**Your goal**: Whenever the word "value" turns up in a line of the data below, copy that line.

**Given material**:
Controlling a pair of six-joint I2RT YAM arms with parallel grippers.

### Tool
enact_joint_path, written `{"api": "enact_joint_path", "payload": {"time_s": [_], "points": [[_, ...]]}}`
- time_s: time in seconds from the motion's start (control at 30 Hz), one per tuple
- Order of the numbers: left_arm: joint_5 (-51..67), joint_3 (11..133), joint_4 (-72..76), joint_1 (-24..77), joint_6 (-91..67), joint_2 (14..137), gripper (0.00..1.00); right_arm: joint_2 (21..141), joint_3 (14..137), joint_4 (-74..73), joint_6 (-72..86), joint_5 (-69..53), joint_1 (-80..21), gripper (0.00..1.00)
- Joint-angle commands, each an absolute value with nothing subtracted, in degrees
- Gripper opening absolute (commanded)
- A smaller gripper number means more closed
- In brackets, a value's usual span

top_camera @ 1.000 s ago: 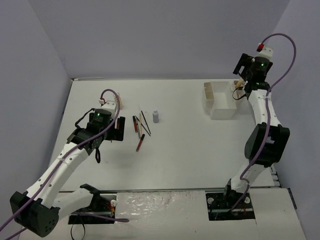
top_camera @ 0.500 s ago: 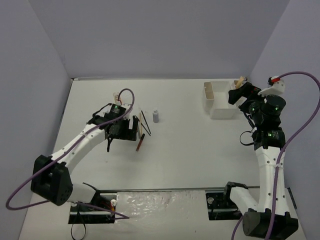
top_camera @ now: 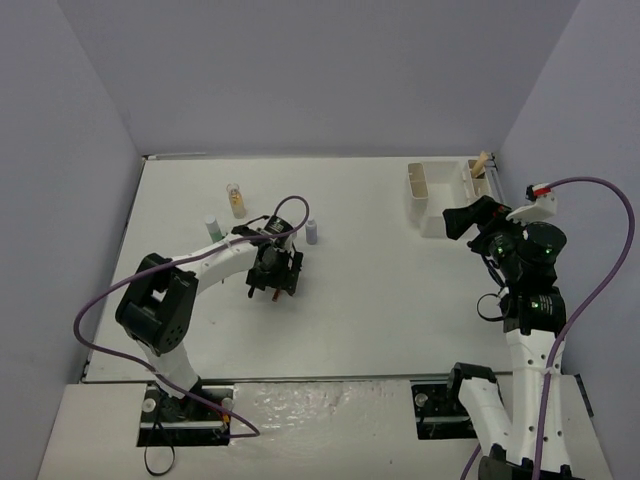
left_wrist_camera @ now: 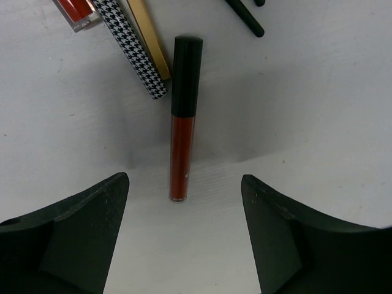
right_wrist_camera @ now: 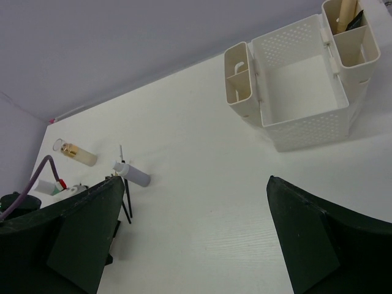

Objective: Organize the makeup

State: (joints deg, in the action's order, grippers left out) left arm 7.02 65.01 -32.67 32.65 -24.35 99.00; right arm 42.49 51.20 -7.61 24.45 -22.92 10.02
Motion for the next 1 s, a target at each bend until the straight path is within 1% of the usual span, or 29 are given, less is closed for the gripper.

**Expected answer**:
- Joint-angle commands, each an absolute value with nothing subtracted, in degrees
- In brackets, a value's usual span

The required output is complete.